Everything flowed seamlessly and our dates were picture-perfect. Strangers would stare at us and smile. It just felt…so right. We met in August, and by March we could not wait any longer to become intimate with each other. And this is where the story gets interesting. Even though we had the most magical relationship, I had not introduced him to my children yet because he was like my little secret escape. Perhaps I was still  keeping my guard up, thinking something would go wrong.

Then, on March 7, 2015, our protection broke. Really? After all this time of waiting, the dang thing broke? I felt like I was being punished for having sex out of wedlock. I decided to take a Plan B pill the next morning because I was so scared. I had never taken one before, so I read the directions several times to make sure I took it correctly. After how hard I’d worked to get to a stable position in life, I couldn’t bear to think that it’d all be threatened so soon.

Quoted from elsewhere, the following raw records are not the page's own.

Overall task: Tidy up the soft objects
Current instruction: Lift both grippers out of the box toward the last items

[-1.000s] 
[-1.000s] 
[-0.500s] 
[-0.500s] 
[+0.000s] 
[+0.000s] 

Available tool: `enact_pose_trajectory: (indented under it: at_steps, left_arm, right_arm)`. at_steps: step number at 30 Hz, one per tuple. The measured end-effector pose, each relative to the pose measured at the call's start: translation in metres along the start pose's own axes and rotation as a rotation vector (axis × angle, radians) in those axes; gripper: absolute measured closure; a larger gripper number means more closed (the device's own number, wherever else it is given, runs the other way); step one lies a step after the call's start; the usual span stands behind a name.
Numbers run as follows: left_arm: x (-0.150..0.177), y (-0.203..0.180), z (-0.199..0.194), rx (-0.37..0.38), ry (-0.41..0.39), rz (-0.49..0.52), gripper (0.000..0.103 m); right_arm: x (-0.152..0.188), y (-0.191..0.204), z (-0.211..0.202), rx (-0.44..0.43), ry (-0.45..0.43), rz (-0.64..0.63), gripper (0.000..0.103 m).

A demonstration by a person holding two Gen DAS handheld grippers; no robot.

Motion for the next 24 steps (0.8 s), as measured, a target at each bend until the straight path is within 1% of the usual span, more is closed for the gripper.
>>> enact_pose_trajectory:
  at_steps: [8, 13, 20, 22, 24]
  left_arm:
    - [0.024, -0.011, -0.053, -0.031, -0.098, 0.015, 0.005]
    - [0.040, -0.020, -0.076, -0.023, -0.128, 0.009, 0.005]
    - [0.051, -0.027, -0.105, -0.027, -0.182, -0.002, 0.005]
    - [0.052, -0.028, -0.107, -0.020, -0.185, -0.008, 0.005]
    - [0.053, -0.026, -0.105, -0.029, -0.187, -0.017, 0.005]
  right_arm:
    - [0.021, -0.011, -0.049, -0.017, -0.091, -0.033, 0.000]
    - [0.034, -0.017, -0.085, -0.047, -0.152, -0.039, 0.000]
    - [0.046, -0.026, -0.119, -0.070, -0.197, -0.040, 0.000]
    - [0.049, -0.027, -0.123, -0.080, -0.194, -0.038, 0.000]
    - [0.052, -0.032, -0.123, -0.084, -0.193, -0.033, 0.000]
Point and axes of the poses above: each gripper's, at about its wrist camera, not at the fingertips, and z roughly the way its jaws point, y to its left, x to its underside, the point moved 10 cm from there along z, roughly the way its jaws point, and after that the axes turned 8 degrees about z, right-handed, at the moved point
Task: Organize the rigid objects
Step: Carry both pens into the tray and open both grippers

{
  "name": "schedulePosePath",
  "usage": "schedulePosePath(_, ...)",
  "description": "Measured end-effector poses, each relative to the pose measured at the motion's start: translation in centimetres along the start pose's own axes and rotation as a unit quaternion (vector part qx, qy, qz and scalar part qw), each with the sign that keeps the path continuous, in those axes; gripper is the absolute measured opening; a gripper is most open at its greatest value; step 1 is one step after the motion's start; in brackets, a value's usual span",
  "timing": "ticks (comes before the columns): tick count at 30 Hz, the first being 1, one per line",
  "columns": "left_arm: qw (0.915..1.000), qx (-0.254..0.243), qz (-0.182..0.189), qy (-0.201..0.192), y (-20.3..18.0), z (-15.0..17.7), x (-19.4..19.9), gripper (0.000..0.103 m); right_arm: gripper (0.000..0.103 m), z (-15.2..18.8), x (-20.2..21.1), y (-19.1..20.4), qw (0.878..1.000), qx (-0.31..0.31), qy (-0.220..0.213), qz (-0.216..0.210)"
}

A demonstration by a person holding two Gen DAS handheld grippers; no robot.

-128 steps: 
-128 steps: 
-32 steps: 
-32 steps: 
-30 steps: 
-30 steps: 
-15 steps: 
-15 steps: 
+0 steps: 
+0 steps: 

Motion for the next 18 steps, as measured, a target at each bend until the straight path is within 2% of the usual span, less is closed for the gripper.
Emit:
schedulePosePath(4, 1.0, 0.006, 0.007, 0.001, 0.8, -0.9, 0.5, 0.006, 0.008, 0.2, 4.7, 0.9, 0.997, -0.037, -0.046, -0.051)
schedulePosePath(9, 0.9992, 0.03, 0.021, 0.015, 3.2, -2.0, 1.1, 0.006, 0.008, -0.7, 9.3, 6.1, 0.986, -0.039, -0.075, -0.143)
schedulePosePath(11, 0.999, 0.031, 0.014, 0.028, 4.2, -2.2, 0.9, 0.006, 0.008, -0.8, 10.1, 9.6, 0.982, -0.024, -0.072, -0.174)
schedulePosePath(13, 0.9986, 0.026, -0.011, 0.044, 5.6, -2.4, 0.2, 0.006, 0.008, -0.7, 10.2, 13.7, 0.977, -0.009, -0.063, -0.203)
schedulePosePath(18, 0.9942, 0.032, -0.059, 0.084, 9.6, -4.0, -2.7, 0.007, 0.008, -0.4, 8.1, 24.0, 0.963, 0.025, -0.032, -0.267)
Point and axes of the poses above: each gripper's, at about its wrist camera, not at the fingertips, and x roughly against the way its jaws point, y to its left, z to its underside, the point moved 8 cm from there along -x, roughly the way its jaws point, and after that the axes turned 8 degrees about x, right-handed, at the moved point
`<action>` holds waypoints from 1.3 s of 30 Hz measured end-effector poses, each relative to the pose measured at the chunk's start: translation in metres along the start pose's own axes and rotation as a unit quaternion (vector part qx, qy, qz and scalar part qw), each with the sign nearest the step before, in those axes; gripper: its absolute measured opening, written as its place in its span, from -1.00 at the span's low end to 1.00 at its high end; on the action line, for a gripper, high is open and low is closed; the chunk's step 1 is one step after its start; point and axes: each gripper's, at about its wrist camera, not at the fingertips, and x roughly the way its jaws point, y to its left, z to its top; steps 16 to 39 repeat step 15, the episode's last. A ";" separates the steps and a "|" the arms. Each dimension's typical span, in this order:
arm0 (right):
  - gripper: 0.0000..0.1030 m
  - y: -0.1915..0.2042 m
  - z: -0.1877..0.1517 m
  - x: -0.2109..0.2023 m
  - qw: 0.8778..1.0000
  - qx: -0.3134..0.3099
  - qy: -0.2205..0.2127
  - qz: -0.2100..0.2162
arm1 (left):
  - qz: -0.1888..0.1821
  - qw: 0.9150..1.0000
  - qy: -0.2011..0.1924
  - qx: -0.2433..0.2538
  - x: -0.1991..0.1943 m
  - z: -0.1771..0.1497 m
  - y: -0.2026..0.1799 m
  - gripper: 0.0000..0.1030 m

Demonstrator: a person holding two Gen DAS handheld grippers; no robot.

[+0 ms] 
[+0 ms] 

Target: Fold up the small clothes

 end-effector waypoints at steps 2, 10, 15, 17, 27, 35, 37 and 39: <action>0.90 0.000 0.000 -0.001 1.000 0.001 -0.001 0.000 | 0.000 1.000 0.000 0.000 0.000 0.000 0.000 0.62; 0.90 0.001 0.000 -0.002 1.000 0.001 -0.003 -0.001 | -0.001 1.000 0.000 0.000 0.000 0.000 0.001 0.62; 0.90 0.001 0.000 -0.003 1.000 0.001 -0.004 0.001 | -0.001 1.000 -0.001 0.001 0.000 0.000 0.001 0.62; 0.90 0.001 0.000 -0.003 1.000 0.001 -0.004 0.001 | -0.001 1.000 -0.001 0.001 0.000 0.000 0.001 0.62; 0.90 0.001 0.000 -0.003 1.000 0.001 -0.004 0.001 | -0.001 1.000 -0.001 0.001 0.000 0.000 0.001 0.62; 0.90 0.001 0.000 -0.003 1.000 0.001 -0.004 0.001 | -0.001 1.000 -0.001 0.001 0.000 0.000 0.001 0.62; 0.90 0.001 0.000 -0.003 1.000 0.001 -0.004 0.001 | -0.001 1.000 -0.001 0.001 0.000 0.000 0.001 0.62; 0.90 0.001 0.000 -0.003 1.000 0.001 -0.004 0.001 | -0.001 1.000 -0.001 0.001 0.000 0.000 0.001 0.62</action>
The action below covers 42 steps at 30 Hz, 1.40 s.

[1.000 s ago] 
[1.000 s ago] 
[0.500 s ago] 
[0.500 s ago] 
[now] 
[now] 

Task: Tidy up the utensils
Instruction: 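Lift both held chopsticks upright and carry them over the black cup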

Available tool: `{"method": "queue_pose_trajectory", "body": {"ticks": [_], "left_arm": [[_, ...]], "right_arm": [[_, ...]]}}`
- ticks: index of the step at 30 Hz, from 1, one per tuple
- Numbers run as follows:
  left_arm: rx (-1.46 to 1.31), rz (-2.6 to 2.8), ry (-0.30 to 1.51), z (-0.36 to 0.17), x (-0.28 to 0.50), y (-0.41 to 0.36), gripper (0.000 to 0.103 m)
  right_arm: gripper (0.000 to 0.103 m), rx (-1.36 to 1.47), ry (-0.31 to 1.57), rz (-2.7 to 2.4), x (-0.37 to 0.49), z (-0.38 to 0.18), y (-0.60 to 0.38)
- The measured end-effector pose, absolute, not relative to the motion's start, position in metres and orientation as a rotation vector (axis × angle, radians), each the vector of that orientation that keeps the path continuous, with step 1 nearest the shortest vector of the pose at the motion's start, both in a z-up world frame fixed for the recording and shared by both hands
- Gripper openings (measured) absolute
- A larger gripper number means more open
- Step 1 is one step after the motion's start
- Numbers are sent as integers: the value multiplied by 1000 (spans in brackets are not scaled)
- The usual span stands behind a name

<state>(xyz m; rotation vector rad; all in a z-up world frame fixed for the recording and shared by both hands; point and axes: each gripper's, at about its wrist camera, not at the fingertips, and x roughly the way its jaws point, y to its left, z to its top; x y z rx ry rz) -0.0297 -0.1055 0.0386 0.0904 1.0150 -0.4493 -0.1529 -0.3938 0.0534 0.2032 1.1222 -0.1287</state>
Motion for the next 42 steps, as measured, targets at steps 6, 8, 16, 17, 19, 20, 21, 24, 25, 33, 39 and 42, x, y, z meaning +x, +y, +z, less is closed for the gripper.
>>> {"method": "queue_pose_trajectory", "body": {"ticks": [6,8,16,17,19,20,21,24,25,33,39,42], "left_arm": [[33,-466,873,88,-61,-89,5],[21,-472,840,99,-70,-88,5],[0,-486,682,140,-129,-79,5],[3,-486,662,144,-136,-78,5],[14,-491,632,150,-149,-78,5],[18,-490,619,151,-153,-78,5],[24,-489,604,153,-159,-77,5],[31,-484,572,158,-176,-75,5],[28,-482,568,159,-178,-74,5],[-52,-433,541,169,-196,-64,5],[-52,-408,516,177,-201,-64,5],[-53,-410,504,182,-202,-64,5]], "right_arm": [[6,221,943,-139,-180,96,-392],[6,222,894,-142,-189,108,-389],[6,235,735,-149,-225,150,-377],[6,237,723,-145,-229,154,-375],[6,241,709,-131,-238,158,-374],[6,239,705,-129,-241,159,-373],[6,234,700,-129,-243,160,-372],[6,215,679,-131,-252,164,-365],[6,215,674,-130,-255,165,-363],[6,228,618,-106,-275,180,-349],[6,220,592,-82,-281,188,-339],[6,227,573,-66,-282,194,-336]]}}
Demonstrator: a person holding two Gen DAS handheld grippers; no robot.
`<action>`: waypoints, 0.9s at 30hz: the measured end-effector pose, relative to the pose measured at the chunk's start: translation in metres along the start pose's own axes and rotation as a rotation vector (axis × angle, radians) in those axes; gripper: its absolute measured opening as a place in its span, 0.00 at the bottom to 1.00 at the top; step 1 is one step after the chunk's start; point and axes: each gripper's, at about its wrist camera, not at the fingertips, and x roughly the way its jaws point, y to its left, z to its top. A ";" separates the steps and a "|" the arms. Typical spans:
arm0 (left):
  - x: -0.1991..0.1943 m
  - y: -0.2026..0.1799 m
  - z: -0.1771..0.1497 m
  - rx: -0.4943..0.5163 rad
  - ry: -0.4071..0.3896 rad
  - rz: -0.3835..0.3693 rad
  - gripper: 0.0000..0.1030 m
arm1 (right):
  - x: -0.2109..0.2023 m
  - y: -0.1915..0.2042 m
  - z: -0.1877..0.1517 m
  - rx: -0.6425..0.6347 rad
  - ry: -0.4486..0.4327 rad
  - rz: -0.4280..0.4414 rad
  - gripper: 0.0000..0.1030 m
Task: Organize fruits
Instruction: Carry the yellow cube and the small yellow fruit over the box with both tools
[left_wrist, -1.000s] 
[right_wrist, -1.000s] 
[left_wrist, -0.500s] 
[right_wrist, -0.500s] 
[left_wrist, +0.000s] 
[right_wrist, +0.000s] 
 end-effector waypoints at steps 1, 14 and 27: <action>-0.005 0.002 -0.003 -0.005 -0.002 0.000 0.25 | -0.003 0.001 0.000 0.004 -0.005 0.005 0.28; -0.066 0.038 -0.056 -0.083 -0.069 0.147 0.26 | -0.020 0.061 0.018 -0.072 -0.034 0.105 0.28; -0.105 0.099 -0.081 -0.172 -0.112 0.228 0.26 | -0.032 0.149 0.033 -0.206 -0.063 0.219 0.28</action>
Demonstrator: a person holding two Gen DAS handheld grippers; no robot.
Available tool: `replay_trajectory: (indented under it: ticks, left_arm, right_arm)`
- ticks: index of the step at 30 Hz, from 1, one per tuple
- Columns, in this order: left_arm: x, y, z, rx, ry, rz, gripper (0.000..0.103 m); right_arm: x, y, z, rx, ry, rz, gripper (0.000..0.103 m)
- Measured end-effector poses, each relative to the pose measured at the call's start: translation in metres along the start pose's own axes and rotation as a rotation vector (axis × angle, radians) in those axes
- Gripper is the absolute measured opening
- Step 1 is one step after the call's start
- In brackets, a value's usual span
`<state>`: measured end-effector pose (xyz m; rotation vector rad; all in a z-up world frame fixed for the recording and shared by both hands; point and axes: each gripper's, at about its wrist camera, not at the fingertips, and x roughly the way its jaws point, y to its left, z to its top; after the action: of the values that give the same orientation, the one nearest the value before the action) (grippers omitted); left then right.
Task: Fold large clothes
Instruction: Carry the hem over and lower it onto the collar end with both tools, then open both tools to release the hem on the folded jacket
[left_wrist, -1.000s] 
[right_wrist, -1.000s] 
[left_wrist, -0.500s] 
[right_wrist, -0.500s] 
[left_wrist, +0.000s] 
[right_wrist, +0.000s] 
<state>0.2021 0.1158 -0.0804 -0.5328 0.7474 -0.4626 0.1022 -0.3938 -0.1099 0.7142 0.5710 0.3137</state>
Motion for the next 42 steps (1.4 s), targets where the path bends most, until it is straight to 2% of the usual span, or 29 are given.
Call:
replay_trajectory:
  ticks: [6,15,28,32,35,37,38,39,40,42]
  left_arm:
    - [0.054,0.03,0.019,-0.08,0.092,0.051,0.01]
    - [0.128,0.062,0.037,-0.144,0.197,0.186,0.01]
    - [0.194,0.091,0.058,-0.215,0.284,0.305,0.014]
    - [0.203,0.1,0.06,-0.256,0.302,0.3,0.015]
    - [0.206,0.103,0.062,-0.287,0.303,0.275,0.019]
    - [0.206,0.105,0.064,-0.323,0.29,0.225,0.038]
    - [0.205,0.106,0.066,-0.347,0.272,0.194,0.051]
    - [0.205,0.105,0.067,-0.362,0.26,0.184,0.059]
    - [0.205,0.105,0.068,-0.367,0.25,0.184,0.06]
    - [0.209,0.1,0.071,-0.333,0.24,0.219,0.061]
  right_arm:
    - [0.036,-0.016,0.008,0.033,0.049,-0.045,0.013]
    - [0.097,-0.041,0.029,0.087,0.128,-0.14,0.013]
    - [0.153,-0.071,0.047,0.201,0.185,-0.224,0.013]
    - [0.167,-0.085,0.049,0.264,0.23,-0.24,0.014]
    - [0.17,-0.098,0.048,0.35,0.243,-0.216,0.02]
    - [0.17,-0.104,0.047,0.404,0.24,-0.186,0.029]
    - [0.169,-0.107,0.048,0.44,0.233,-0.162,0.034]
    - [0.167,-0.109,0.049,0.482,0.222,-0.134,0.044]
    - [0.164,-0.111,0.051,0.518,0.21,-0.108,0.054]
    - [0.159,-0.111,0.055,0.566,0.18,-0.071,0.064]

But you can’t always control what life has planned for you. I was three weeks late when I found out I was pregnant. Honestly? I was devastated. My father had just helped me get back on my feet. What would he think of me? How could I afford another kid? Although I loved Harvey, I didn’t feel like I’d known him long enough to have his baby. He didn’t have any kids or even know about mine. Harvey was great, but he was a fantasy. In my head, I was a single mother. That’s who I was.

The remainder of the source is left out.